So which drugs would be most likely to disappear?
The drugs most likely to disappear would actually be the ones that are for rare conditions, right?
The ones that have less of a profit margin to begin with.
Those drugs would just go away.
So you can forget about drugs being developed for the rare condition that your mother just got diagnosed with.
Those are just not going to be in the market anymore because who the hell is going to develop them if there's no money on the other end?
There's another solution to this, by the way.
That solution would be to aggressively make other countries pay their fair share when it comes to American medication.
We could use every lever at our disposal in order to do that.
This is where a trade war would actually be somewhat useful.
Saying to Canada, or saying to the National Health Service, you guys are going to pay American companies what we here in the United States pay.
And we're going to use the levers at our disposal in order to make that happen?
That would be well worthwhile.
Because right now, basically, America is subsidizing the rest of the world when it comes to drug creation.
But the solution to that isn't for American government to then cram down a pricing mechanism on the big pharma companies and the drug companies and the medicine companies.
When you do that, you just get rid of all the innovation.
Imagine, for a second, if the United States and any other industry decided that we were just going to ratchet down cost, supposedly government cost, on any other area of American life.
Take the tech sector, or take the financial sector.
We're just going to ratchet up taxation.
And we're going to do so in order to lower, supposedly, the cost to the American taxpayer.
We're just going to tax that particular sector.
What do you think happens?
People flee.
The innovation goes away.
This is simple supply and demand kind of stuff.
When you get rid of the profit margin in a particular product line, there is less innovation.
There's less investment in that area.
It's very simple.
But Joe Biden doesn't care about that.
He cares about the top-line look that he's bringing down cost.

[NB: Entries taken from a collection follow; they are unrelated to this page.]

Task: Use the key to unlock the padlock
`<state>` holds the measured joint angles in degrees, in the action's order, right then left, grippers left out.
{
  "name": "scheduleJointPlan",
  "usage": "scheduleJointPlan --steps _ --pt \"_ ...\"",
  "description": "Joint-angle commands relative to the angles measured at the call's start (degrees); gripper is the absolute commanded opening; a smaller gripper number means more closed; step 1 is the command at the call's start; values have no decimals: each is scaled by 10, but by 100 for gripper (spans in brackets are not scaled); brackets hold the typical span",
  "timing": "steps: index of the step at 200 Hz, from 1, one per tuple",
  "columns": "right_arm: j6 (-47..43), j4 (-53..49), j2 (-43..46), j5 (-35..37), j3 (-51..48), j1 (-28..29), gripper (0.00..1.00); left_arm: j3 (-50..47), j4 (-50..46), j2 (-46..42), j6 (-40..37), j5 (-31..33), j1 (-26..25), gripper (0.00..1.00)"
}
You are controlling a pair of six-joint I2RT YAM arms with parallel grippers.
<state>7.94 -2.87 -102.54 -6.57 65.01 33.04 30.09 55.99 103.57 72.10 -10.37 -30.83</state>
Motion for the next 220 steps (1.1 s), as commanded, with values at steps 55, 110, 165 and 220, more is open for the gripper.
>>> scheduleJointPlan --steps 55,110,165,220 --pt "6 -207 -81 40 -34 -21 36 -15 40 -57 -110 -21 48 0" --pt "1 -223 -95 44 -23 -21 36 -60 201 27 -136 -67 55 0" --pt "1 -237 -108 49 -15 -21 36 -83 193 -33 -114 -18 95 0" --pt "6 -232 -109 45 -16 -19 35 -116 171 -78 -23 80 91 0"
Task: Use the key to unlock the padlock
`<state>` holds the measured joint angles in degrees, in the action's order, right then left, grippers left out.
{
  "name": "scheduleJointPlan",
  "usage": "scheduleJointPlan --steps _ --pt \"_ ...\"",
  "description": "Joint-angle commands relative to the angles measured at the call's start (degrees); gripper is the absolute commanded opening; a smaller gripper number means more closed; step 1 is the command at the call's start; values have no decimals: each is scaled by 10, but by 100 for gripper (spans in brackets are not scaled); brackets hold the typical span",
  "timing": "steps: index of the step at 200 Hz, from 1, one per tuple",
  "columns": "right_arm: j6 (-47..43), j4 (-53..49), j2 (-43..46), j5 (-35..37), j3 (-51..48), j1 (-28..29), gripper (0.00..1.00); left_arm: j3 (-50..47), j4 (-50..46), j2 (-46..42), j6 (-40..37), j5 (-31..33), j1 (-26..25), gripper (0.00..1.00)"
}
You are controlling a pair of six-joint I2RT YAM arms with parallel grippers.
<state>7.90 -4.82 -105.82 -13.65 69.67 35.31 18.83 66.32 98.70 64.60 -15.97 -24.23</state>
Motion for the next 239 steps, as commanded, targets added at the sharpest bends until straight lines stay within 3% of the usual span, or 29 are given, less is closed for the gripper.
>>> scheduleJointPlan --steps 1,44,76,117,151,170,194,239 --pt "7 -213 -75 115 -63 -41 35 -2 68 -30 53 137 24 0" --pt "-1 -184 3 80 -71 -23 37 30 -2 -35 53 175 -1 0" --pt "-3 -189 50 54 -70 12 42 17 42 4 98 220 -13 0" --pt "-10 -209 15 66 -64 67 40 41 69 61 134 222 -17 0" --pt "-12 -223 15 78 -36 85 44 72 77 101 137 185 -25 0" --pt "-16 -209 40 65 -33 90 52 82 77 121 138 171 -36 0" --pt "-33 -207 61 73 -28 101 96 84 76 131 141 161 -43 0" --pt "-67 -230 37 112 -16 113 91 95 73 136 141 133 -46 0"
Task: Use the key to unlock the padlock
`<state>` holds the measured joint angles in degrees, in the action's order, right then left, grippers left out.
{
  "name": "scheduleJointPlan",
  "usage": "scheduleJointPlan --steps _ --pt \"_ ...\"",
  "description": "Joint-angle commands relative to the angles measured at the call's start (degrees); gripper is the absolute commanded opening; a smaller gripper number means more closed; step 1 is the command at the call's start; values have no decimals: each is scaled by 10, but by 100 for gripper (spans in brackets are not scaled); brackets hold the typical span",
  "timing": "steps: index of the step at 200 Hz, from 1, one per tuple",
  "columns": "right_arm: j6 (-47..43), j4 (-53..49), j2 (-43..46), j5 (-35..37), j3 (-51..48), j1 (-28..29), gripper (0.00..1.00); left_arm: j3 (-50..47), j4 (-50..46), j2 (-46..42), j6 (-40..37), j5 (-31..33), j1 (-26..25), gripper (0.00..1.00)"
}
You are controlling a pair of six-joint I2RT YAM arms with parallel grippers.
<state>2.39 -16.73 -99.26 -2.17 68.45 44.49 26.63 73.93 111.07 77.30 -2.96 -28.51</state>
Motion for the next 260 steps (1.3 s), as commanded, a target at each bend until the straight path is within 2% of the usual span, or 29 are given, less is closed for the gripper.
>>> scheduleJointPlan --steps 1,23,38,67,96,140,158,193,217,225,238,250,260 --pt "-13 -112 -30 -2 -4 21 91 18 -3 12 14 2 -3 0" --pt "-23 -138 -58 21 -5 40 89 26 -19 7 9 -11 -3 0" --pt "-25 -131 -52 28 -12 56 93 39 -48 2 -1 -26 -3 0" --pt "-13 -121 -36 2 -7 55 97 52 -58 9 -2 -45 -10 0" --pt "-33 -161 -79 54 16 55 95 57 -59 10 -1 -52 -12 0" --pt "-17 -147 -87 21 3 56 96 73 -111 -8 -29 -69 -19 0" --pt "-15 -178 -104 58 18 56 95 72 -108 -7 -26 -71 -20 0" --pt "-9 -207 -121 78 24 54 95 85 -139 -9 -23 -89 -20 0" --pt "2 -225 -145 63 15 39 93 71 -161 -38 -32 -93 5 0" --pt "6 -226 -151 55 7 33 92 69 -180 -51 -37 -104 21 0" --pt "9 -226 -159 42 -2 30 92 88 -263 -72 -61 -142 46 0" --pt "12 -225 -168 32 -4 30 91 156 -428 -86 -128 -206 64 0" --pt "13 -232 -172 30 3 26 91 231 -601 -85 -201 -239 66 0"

The lost innovation is of no consequence to him whatsoever.
Because when it comes to Bidenomics, second-order thinking is completely irrelevant.
It's all first-order thinking.
I don't like the price of that drug.
Therefore, I will use government to cram down a new price on that drug.
Sure, it means that a bunch of drugs aren't going to participate in Medicare.
You're still gonna have to get them over the counter.
Sure, it means that you're going to lose the innovation by these companies or have them base themselves somewhere else.
But at least you'll feel good about having supposedly brought down the cost.
By the way, like Democrats care about the cost of Medicare.
Since when have Democrats cared about the cost of Medicare?
They won't even restructure Medicare, Medicaid, Social Security, which represent 66% of the American mandatory budget every year.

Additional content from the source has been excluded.